The principal controversy is statistical invisibility: because seasonal and short-duration circular migrants retain their residence at origin, they are systematically undercounted, denied destination-based entitlements, and excluded from local electoral rolls. The absence of portable social protection—until recent portability reforms—meant migrants lost ration, healthcare, and schooling access on moving. Political friction recurs in destination states, where "sons of the soil" movements (Shiv Sena in Maharashtra from the 1960s, agitations in Assam, and periodic tensions in Karnataka and Gujarat) have targeted migrant labour. The 2020 reverse-migration crisis and the delayed Census, originally due in 2021, have left policymakers reliant on aging 2011 figures, a serious data gap for a decade of rapid change.

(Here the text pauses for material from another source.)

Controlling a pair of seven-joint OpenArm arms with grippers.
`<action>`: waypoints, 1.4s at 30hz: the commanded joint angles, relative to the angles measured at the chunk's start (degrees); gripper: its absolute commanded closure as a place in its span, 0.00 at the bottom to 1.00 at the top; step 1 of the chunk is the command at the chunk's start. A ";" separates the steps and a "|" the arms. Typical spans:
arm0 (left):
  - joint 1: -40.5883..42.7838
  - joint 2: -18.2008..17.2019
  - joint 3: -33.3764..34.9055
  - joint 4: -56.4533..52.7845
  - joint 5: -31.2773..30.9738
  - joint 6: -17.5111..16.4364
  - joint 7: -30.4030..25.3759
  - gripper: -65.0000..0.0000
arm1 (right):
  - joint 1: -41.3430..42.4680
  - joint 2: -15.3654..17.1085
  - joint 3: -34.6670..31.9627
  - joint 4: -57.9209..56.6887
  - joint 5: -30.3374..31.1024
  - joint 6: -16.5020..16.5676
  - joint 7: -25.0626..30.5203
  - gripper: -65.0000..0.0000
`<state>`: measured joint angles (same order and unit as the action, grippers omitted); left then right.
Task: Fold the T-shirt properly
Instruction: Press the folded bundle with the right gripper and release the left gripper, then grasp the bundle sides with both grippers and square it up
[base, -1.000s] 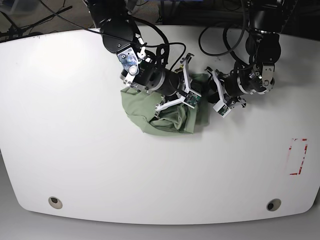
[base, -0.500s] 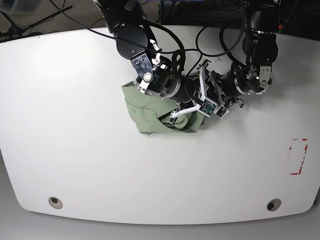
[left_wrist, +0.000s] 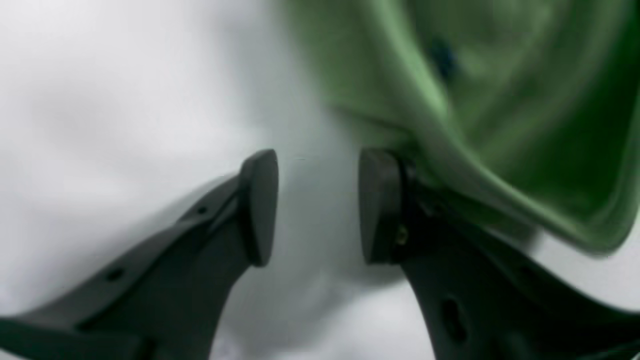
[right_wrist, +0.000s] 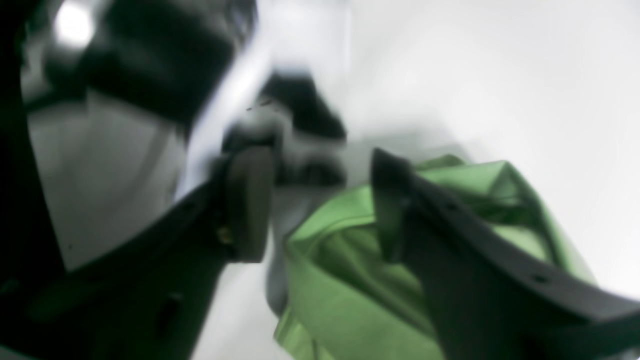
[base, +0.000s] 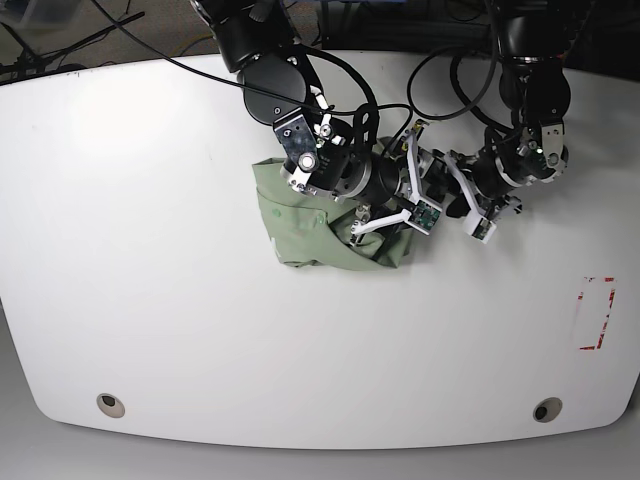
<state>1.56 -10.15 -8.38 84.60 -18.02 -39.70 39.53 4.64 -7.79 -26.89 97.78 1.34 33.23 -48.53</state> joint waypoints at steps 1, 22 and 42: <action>-0.90 -2.02 -1.07 2.83 -3.12 -0.30 -1.51 0.63 | 1.03 -0.69 0.04 1.17 0.81 0.22 1.54 0.49; -2.40 -8.18 -2.30 6.08 -4.44 -0.30 -1.42 0.63 | 8.59 3.62 18.85 -2.70 0.81 1.89 3.92 0.49; 1.38 -0.09 21.17 16.28 9.36 -0.30 -1.07 0.63 | 12.72 10.47 29.66 -19.23 0.72 6.77 7.26 0.70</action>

For the working practitioner—whether a district officer designing welfare delivery, a UPSC aspirant marshalling GS Paper 1 demography, or a policy researcher modelling labour markets—internal migration is the connective tissue between regional inequality, urban growth, and remittance flows that sustain origin economies in eastern and central India. It illuminates why purely territorial welfare schemes fail mobile populations and why portability (One Nation One Ration Card, e-Shram, inter-state coordination) has become the reform frontier. Mastery of the place-of-birth versus place-of-last-residence distinction, the four streams, and the marriage-dominated female profile is indispensable for reading any Indian migration statistic accurately and for anticipating the demographic pressures that will shape the next census and the policies built upon it.
Example
During the COVID-19 lockdown announced on 24 March 2020, millions of internal migrant workers walked from Delhi, Mumbai, and Surat toward home villages in Uttar Pradesh and Bihar, prompting India's e-Shram registration portal in 2021.
Frequently asked questions
Place of birth classifies anyone enumerated outside their birthplace as a migrant, capturing lifetime movement but missing those who returned. Place of last residence records the immediately prior usual residence, capturing recent and repeat moves, and is the analytically preferred Census measure because it reflects current migration dynamics.